-- What you are asked to do --
Output, exactly as written, the lines below from the one that has "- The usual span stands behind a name" through the one that has "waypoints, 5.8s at"; nothing else, and no pictures.

-- The records --

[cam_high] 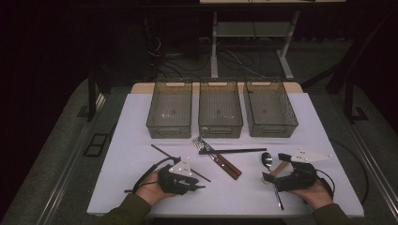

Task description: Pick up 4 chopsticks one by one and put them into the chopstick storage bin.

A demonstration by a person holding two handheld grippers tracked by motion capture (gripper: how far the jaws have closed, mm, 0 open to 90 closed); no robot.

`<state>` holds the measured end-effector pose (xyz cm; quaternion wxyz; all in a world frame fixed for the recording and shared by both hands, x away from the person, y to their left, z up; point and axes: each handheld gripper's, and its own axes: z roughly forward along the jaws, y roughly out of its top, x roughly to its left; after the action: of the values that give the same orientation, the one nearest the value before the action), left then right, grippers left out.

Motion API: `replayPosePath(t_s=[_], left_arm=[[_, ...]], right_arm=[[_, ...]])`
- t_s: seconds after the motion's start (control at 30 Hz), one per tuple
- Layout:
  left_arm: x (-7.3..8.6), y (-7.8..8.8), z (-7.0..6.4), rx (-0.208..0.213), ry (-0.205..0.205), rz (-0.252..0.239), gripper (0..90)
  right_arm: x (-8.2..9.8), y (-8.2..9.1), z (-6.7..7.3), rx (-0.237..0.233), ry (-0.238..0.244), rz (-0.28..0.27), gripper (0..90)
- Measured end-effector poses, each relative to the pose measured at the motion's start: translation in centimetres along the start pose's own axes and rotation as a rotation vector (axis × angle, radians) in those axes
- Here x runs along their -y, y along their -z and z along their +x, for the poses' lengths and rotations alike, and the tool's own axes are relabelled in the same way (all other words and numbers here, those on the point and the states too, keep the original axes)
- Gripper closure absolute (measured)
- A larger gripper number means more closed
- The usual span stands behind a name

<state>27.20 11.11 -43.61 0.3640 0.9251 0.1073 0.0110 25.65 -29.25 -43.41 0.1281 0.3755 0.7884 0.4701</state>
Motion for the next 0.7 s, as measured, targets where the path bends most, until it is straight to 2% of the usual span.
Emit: replayPosePath(t_s=[0.13,0.33,0.47,0.7], left_arm=[[1.4,2.5,0.0,-0.039,0.026,-0.037,70.5],[4.8,5.5,0.1,-0.07,0.093,-0.059,72.2],[6.3,6.2,0.1,-0.089,0.109,-0.032,73.2],[8.0,6.6,0.6,-0.074,0.139,-0.005,76.6]], right_arm=[[0.0,0.0,0.0,0.0,-0.001,-0.003,0.5],[0.0,0.0,0.0,0.0,0.0,0.0,0.5],[0.0,0.0,0.0,0.002,0.0,0.001,0.4],[0.0,0.0,0.0,0.004,0.001,-0.001,0.5]])
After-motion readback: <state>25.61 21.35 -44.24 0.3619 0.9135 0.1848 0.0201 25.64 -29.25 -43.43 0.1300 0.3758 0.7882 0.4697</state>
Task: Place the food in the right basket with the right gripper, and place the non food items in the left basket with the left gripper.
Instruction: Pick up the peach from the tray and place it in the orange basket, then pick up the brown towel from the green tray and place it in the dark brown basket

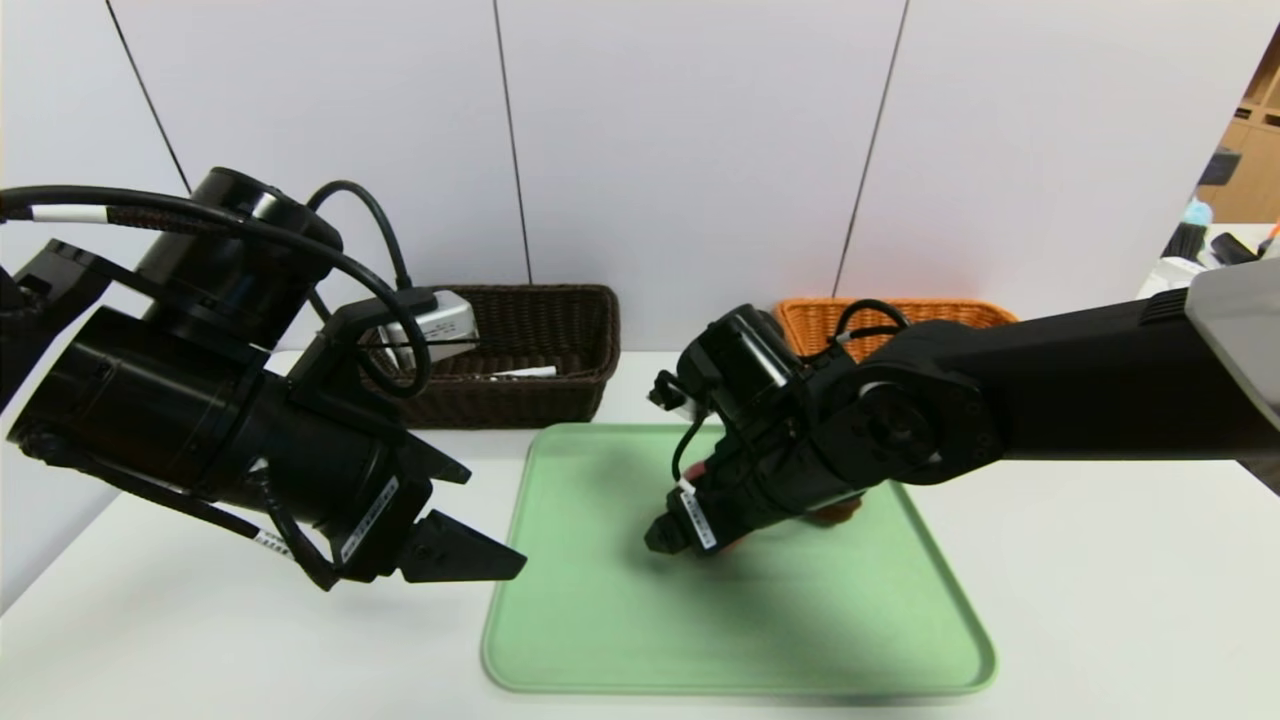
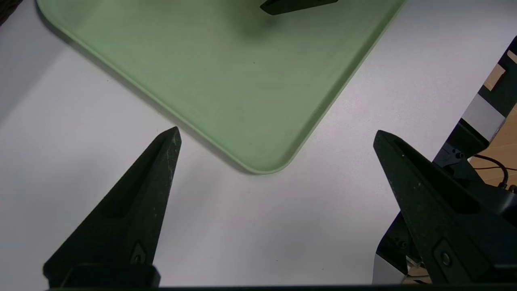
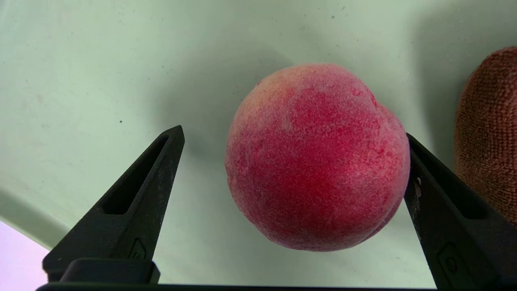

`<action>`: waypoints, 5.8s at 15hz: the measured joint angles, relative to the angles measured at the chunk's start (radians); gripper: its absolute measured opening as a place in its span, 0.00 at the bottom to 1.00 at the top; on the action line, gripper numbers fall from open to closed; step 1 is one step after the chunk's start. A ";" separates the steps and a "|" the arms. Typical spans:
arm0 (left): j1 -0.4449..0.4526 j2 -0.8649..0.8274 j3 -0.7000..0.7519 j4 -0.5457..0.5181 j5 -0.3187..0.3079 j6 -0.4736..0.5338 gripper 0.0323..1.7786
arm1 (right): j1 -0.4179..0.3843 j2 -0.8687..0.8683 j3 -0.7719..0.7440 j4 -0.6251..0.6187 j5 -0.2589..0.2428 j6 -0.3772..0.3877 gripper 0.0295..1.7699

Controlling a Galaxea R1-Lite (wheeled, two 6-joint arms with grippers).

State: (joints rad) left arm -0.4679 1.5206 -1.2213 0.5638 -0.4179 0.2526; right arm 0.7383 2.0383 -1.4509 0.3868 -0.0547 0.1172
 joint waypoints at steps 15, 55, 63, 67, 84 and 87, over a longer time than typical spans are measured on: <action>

-- Expected output --
- The usual span stands behind a name

<state>27.20 11.11 -43.61 0.3640 0.9251 0.1073 0.0110 25.65 -29.25 -43.41 0.1281 0.3755 0.7884 0.4701</state>
Motion for the next 0.7 s, as measured, targets where the path bends most, until it is straight to 2% of the usual span.
Emit: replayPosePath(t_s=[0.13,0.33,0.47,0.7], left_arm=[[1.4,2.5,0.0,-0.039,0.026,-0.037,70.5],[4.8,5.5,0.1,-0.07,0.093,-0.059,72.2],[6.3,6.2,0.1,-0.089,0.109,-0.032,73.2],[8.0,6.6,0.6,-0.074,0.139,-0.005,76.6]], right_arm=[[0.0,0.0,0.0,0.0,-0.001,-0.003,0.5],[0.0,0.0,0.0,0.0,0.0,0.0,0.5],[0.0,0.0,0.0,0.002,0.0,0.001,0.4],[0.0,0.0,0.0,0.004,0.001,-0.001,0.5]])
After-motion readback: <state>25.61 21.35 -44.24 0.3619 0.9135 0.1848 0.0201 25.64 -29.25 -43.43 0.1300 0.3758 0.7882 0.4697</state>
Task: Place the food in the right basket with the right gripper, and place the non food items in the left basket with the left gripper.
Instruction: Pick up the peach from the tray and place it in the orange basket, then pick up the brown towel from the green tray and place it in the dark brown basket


`<action>`: waypoints, 5.8s at 15hz: the measured joint angles, relative to the angles measured at the chunk's start (radians); gripper: its absolute measured opening as a place in its span, 0.00 at the bottom to 1.00 at the top; on the action line, gripper numbers fall from open to closed; step 1 is one step after the chunk's start. A ";" separates the steps and a "|" the arms. Typical spans:

The output requires nothing else.